Che differenza c’è tra pinch e drag?

Che differenza c'è tra pinch e dragHai sentito parlare di pinch o di drag ma non hai idea di cosa voglia dire? Eccoti allora spiegato che differenza c’è tra pinch e drag.

Che differenza c’è tra pinch e drag?

Quando si interagisce con il touchscreen (si pronuncia tàchscriin, scritto anche touch screen) di un dispositivo come uno smartphone o un tablet è possibile eseguire una serie di operazioni simili a quelle che si eseguono con un mouse. In questi casi, però, al posto di termini quali clic o doppio clic, vengono usati dei termini particolari che, a volte, vengono chiamati anche gesti o gesture (si pronuncia gieschèr). Fra i gesti più importanti da conoscere e da usare con uno smartphone o un tablet, oltre al tap e allo swipe, ci sono il pinch e il drag.

Cosa significa pinch?

Il pinch (si pronuncia proprio pìnch, letteralmente pizzica) permette di ridimensionare le superfici visualizzate sullo schermo per navigare meglio tra le schermate. Per fare pinch si tocca lo schermo con due dita (in genere il pollice e l’indice, prima con un dito e poi con l’altro o anche contemporaneamente) avvicinando le dita una verso l’altra. L’operazione opposta al pinch prende il nome di unpinch (si pronuncia anpìnch) o anche di spread (si pronuncia spred) e si esegue sempre toccando lo schermo con due dita come nel pinch ma allontanando le dita una dall’altra. In questo video, ad esempio, l’utente fa pinch su una superficie per aprirla e chiuderla (l’espansione della superficie indica che è possibile eseguire il gesto di pinch). In quest’altro video, invece, l’utente prima esegue l’unpinch – allontanando le dita una dall’altra – per fare pinch in o zoom in (si pronuncia zum in, in italiano zoom avanti), cioè per ingrandire l’immagine, e poi esegue il pinch – avvicinando le dita una all’altra – per fare pinch out o zoom out (si pronuncia zum àut, in italiano zoom indietro), cioè per rimpicciolire l’immagine.

Cosa significa drag?

Il drag (si pronuncia dràeg, letteralmente trascina) equivale a spostare il puntatore del mouse tenendo un tasto premuto. Fare drag sullo schermo non significa altro, quindi, che toccare e tenere premuto lo schermo con un dito, senza rilasciare il dito. Con questa operazione è possibile far scorrere le superfici per renderle visibili e invisibili. In questo video, ad esempio, l’utente facendo drag porta in primo piano una sezione visualizzata nella parte inferiore dello schermo. In quest’altro video, invece, l’utente facendo drag chiude una superficie di scorrimento trascinandola oltre una certa soglia.

Drag and drop

Il drag and drop (si pronuncia dràeg end drop, letteralmente trascina e rilascia, scritto anche drag & drop) equivale a spostare il puntatore del mouse trascinando un oggetto. Fare drag and drop sullo schermo non significa altro, quindi, che toccare lo schermo con un dito per almeno un secondo, trascinare il dito, e infine rilasciare il dito. Se eseguita su un oggetto, come una cartella, una finestra o l’icona di un’app, questa operazione permette di spostare o copiare l’oggetto in questione. In questo video, ad esempio, tramite un drag and drop, l’utente raccoglie e trascina un’icona da una parte all’altra dello schermo in una nuova posizione.

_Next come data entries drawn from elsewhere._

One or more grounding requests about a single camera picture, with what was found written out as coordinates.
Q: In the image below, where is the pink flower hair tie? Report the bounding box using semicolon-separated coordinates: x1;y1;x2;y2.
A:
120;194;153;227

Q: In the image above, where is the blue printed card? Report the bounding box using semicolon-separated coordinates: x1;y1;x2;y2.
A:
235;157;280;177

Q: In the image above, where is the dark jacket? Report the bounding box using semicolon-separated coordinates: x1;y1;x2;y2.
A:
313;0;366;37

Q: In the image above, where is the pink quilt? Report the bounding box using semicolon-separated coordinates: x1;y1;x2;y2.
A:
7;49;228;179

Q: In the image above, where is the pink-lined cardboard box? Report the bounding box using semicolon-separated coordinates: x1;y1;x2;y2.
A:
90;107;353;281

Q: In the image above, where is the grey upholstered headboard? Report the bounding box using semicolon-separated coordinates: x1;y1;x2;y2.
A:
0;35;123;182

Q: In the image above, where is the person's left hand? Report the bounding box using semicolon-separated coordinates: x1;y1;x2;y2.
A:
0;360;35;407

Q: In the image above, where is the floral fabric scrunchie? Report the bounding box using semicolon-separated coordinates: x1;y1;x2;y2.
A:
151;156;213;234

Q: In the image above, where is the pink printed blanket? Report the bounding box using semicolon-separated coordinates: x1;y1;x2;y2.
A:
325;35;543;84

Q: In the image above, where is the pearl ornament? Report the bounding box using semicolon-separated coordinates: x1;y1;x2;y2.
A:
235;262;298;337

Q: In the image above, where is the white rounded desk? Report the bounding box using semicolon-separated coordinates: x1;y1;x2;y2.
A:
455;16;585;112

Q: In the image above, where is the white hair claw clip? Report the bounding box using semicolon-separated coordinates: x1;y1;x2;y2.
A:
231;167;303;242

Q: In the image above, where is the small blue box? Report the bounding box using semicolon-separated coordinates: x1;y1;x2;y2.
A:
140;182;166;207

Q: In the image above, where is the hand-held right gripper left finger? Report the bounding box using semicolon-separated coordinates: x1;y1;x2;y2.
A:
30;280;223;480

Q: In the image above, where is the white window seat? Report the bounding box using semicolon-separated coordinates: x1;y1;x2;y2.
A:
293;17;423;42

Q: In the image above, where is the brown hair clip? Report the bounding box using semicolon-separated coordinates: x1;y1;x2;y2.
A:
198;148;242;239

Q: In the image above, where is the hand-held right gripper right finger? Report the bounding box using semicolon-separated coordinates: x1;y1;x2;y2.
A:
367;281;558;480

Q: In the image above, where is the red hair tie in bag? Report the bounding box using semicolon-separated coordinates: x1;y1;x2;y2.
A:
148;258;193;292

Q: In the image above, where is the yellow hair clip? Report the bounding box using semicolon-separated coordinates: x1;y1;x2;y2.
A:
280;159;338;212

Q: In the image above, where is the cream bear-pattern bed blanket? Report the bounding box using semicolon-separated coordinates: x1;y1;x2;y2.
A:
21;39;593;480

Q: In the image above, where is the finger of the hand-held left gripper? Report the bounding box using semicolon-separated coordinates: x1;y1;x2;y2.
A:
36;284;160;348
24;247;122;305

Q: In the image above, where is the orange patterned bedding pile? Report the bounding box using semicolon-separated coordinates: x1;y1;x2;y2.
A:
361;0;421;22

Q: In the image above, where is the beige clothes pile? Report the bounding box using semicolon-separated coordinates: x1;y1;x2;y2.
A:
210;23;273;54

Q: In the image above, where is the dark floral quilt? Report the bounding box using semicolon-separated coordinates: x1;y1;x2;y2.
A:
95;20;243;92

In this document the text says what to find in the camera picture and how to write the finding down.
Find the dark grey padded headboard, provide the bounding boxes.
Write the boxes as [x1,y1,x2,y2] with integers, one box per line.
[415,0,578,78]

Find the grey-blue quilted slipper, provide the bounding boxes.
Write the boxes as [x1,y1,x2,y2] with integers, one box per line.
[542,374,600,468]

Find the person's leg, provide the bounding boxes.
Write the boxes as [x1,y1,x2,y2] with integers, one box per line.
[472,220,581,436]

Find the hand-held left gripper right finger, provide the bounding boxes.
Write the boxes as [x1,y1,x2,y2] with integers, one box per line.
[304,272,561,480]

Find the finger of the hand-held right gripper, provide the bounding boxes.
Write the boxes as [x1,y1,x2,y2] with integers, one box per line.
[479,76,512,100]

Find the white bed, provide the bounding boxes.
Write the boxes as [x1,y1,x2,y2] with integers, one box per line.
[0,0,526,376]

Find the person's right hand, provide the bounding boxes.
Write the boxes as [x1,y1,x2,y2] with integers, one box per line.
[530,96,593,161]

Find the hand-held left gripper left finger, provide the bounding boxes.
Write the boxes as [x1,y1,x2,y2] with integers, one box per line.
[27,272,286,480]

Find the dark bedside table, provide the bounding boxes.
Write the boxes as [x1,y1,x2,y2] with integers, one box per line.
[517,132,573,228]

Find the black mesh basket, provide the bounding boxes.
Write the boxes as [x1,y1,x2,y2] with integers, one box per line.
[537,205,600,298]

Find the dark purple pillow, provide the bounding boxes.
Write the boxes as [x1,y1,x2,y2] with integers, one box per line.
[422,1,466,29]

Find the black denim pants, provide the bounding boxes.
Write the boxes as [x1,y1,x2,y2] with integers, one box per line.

Da notare che il pinch, il drag e il drag and drop sono tutti comandi che, oltre sugli schermi degli smartphone e dei tablet, possono essere eseguiti anche sui touchpad (si pronuncia tàchpad) dei notebook utilizzando una o più dita. Arrivati comunque a questo punto dovresti aver finalmente capito che differenza c’è tra pinch e drag.